Meet Amber Lyon: Former Reporter Exposes Massive Censorship at CNN | Human Rights and the Will to be free | Scoop.it

I saw first-hand that these regime claims were lies, and I couldn’t believe CNN was making me put what I knew to be government lies into my reporting.
- Amber Lyon

 

Back in March 2011, CNN sent a four person team to Bahrain to cover the Arab Spring. Once there, the crew was the subject of extreme intimidation amongst other things, but they were able to record some fantastic footage. As Glenn Greenwald of the UK’s Guardian writes in his blockbuster article from today:

In the segment, Lyon interviewed activists as they explicitly described their torture at the hands of government forces, while family members recounted their relatives’ abrupt disappearances. She spoke with government officials justifying the imprisonment of activists. And the segment featured harrowing video footage of regime forces shooting unarmed demonstrators, along with the mass arrests of peaceful protesters. In sum, the early 2011 CNN segment on Bahrain presented one of the starkest reports to date of the brutal repression embraced by the US-backed regime.

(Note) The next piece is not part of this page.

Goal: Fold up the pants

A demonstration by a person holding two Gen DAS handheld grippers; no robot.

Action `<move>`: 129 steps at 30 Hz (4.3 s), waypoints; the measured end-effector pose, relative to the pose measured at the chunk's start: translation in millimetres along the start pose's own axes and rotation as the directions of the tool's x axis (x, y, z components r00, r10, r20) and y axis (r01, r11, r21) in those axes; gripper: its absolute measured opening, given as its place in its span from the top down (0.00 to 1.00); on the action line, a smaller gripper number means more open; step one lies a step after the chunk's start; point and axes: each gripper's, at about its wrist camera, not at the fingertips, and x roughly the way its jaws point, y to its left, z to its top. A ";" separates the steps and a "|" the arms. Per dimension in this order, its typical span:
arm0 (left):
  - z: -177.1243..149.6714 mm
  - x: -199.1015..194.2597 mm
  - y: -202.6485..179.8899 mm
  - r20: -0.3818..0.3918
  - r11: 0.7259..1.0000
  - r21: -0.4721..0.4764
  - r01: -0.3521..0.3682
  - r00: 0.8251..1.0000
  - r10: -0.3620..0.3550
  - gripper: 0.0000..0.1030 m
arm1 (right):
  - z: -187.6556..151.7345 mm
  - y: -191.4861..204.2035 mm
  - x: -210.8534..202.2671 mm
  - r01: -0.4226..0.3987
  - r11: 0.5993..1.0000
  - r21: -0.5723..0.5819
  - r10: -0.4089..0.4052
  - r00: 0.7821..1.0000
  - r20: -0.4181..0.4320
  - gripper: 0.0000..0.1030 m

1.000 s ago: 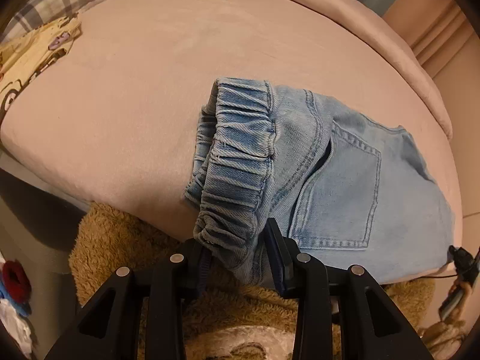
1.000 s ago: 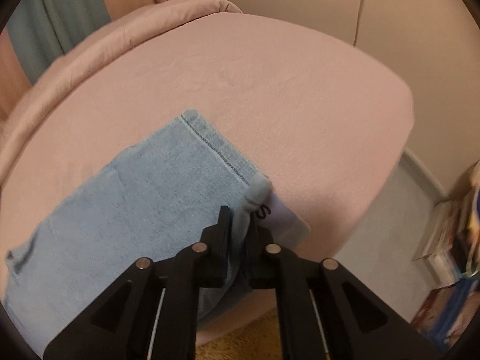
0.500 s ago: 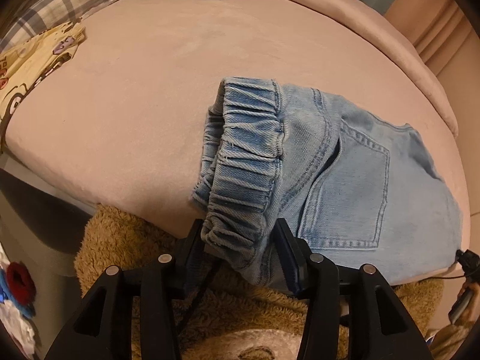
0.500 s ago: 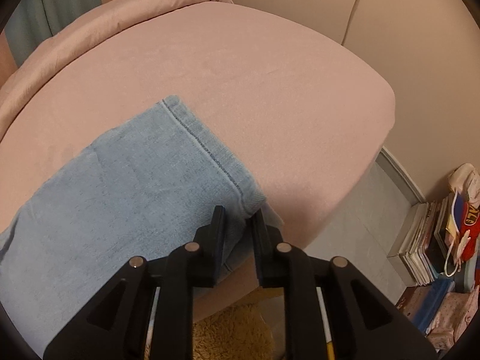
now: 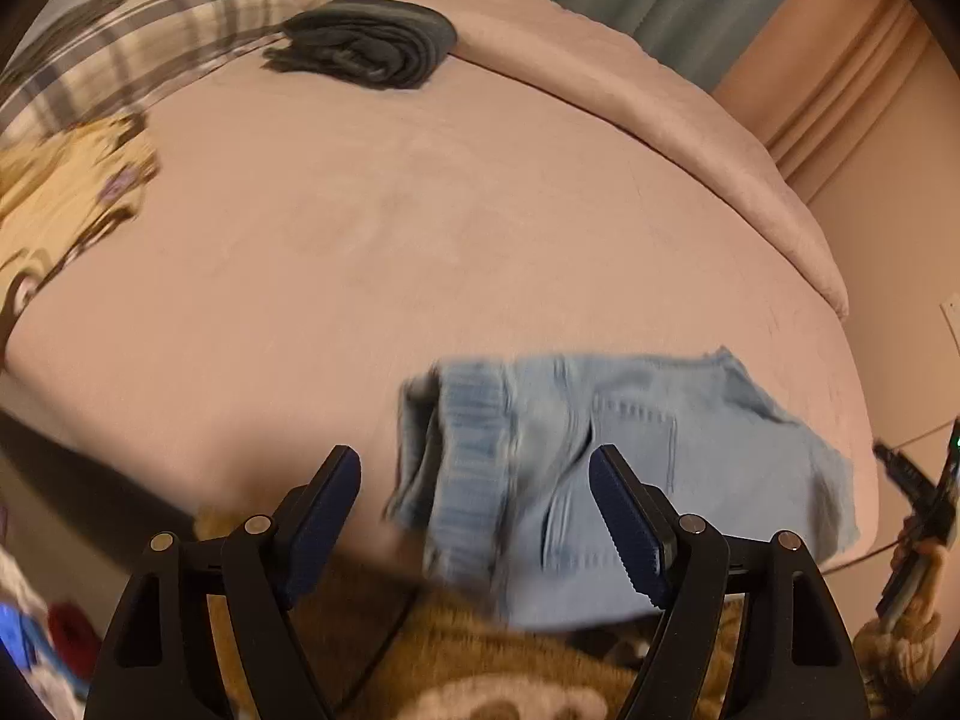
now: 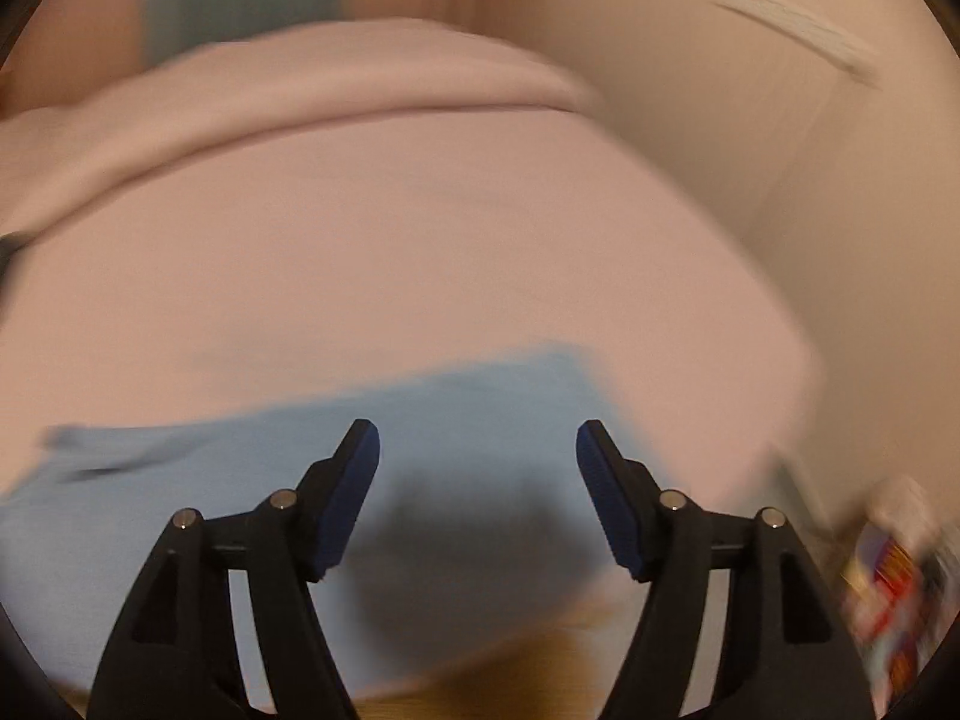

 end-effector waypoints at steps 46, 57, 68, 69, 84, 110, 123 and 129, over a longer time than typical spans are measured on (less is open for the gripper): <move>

Despite these accolades, and despite the dangers their own journalists and their sources endured to produce it, CNN International (CNNi) never broadcast the documentary. Even in the face of numerous inquiries and complaints from their own employees inside CNN, it continued to refuse to broadcast the program or even provide any explanation for the decision. To date, this documentary has never aired on CNNi.

 

In March 2012, Lyon was laid off from CNN as part of an unrelated move by the network to outsource its investigative documentaries.

“At this point,” Lyon said, “I look at those payments as dirty money to stay silent. I got into journalism to expose, not help conceal, wrongdoing, and I’m not willing to keep quiet about this any longer, even if it means I’ll lose those payments.”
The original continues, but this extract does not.